Nokia smartphones attempt comeback
Current owner of Finnish handset brand eyes market re-entry next year
Nokia will make a comeback next year with a plan to launch new smartphones.
But whether the gadgets will rekindle interest among Chinese consumers for the Finnish brand remains to be seen, said analysts.
They pointed out that brand reputation alone cannot help Nokia regain lost glory or market share as China represents the world’s most competitive smartphone market.
HMD Global, which now owns the handset brand, announced on Thursday it is planning to reintroduce Nokia in the market in the first half of 2017. On the anvil are new smartphones that will run on Google’s Android operating system.

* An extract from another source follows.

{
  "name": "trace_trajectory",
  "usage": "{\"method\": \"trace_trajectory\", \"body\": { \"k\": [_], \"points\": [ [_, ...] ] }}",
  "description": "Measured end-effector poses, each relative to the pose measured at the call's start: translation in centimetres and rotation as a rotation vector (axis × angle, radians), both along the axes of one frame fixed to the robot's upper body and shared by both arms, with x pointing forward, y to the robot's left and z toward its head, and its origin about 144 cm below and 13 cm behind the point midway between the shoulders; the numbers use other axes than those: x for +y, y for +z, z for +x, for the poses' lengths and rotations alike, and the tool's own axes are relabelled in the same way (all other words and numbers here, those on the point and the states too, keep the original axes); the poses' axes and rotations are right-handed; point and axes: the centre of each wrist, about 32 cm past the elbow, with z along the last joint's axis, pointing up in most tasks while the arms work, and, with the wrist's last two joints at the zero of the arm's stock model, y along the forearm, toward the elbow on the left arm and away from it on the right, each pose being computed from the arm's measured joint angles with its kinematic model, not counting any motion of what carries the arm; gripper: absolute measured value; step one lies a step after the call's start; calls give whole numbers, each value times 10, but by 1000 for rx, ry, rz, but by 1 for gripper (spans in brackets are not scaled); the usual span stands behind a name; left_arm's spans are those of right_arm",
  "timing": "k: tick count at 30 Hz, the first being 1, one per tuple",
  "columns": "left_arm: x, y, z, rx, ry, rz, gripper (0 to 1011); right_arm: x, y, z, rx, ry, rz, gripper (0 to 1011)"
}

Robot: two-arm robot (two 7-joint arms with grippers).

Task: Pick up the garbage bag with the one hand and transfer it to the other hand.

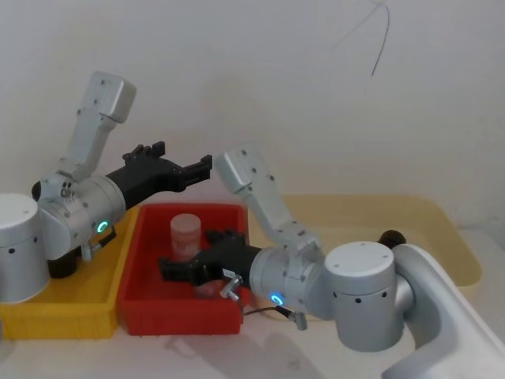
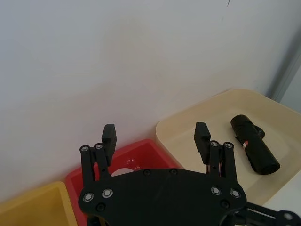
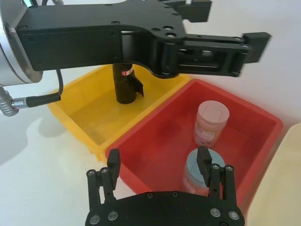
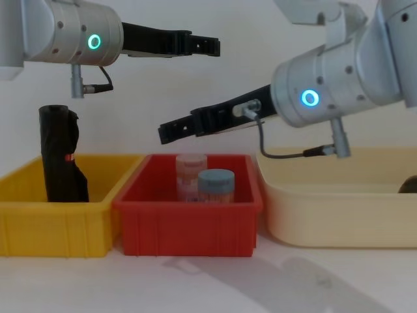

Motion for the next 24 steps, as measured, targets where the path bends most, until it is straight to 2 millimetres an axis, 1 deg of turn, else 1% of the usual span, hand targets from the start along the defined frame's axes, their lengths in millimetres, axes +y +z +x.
{"method": "trace_trajectory", "body": {
  "k": [12,24],
  "points": [
    [0,0,0,0,0,0,1001,15,-9,12,6,3,-23,1000],
    [0,0,0,0,0,0,1001,24,-19,31,11,-15,-47,1000]
  ]
}}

“We believe that the time is right for renewal in the mobile industry. The market is fatigued and flooded with undifferentiated products. Consumers are looking for a technology with a clear purpose, something that is useful, exciting, branded and trustworthy. So, our approach will focus on true, core user experiences and a dedication to quality,” said Florian Seiche, president of the Finland-based HMD Global.
“With our passionate team, startup attitude, a brand with a 95 percent worldwide awareness and a unique, asset-light partnership approach, we believe we are perfectly placed to forge a new way in mobile,” he said in a statement.
The company, which has secured exclusive rights to use the brand for smartphones from Nokia Oyj for the coming 10 years, hopes that consumers will remember the qualities that made the company the leading handset maker of the late 1990s and early 2000s.
According to a report in the QDaily on Friday, Nokia’s first comeback smartphone will target the mid-to-low end. The new Nokia smartphones will target global consumers initially. But Chi- na, the world’s largest smartphone market, is a priority for HMD Global.
According to a company source, who wanted to remain anonymous, consumers in China will be among the first in the world who will be able to buy the new phones.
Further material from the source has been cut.